**What is being asked:** Check each line of the data, and copy those where "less" appears.
------------
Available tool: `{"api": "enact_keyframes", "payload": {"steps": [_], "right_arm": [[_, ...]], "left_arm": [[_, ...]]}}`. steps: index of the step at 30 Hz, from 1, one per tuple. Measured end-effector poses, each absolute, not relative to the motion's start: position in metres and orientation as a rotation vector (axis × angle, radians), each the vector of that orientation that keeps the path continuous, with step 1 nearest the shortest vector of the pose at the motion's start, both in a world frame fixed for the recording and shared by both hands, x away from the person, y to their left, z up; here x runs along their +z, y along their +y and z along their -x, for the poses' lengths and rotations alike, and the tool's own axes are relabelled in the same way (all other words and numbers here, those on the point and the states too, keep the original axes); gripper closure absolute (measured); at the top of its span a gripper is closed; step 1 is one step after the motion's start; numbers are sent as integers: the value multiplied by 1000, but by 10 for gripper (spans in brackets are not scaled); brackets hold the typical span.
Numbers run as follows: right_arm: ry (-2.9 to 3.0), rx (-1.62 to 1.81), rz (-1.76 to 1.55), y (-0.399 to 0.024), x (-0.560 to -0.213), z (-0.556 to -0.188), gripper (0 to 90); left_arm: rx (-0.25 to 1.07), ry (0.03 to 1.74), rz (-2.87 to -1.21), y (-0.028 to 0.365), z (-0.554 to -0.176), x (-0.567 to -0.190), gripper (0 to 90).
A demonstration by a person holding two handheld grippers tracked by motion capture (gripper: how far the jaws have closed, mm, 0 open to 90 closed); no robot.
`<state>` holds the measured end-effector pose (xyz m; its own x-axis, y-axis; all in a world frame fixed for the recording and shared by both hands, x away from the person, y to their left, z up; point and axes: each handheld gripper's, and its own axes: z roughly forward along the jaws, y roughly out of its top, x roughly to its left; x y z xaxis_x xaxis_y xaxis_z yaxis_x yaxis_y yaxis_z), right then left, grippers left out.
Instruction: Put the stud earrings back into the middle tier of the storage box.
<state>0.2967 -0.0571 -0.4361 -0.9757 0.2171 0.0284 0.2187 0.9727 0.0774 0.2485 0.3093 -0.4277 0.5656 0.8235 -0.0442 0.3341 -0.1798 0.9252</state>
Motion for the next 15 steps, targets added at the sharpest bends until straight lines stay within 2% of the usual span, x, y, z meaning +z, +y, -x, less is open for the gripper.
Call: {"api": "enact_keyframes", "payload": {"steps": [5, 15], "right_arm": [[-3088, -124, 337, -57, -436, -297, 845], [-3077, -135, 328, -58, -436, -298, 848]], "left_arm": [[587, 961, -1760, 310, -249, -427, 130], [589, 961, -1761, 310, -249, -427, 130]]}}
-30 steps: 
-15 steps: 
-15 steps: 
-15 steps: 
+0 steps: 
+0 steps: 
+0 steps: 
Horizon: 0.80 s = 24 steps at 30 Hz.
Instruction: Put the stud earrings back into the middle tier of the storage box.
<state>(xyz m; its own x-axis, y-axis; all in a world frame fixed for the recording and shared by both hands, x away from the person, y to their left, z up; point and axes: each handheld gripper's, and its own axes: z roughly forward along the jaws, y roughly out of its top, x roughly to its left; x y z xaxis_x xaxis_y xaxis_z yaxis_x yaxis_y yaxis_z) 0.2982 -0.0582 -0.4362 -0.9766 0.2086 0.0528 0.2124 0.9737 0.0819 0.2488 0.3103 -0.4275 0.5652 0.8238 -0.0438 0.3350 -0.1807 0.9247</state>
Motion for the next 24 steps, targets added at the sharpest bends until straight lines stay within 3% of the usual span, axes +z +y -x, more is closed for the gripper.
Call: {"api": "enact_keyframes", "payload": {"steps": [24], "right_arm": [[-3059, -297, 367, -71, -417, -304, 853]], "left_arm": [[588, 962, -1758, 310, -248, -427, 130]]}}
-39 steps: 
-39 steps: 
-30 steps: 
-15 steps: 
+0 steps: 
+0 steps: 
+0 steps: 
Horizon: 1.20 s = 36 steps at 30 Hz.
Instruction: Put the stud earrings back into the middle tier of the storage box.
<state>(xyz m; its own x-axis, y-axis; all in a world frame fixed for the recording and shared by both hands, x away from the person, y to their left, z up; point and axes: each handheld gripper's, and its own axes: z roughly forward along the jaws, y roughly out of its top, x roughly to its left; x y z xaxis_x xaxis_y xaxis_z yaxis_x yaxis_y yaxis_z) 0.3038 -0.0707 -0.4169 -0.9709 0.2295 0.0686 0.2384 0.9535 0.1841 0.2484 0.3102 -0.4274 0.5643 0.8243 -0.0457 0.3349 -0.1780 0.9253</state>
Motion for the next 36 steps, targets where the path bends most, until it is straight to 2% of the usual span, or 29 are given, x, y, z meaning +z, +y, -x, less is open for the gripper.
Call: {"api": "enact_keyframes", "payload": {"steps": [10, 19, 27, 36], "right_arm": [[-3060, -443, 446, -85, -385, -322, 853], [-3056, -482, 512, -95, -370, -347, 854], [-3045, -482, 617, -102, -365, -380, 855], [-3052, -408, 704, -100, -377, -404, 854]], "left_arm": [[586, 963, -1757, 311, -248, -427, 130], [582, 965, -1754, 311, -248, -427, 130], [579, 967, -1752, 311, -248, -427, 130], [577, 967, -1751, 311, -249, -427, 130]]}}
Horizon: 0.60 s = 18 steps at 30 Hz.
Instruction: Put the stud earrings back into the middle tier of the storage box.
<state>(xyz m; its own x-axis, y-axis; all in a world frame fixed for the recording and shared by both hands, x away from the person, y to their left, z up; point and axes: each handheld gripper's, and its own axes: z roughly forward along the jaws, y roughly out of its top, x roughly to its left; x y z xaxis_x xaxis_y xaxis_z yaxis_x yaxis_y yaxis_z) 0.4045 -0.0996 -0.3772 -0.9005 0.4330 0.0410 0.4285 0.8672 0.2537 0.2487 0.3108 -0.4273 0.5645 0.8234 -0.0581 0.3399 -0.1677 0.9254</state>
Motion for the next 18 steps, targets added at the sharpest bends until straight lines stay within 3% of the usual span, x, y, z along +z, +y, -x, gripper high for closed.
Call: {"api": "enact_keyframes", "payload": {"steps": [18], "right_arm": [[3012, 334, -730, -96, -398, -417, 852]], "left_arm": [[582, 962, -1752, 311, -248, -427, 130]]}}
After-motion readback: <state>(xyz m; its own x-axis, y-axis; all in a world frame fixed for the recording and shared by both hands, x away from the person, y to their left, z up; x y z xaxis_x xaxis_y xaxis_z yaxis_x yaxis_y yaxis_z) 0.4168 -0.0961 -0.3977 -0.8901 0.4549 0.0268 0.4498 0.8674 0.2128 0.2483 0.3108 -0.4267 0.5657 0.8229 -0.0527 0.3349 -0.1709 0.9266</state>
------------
**Response:**
Motion for the next 15 steps, targets added at the sharpest bends until straight lines stay within 2% of the usual span, x, y, z meaning +z, +y, -x, less is open for the gripper.
Motion for the next 36 steps, targets where the path bends most, until it is straight to 2% of the usual span, or 29 are given, x, y, z meaning +z, +y, -x, less is open for the gripper.

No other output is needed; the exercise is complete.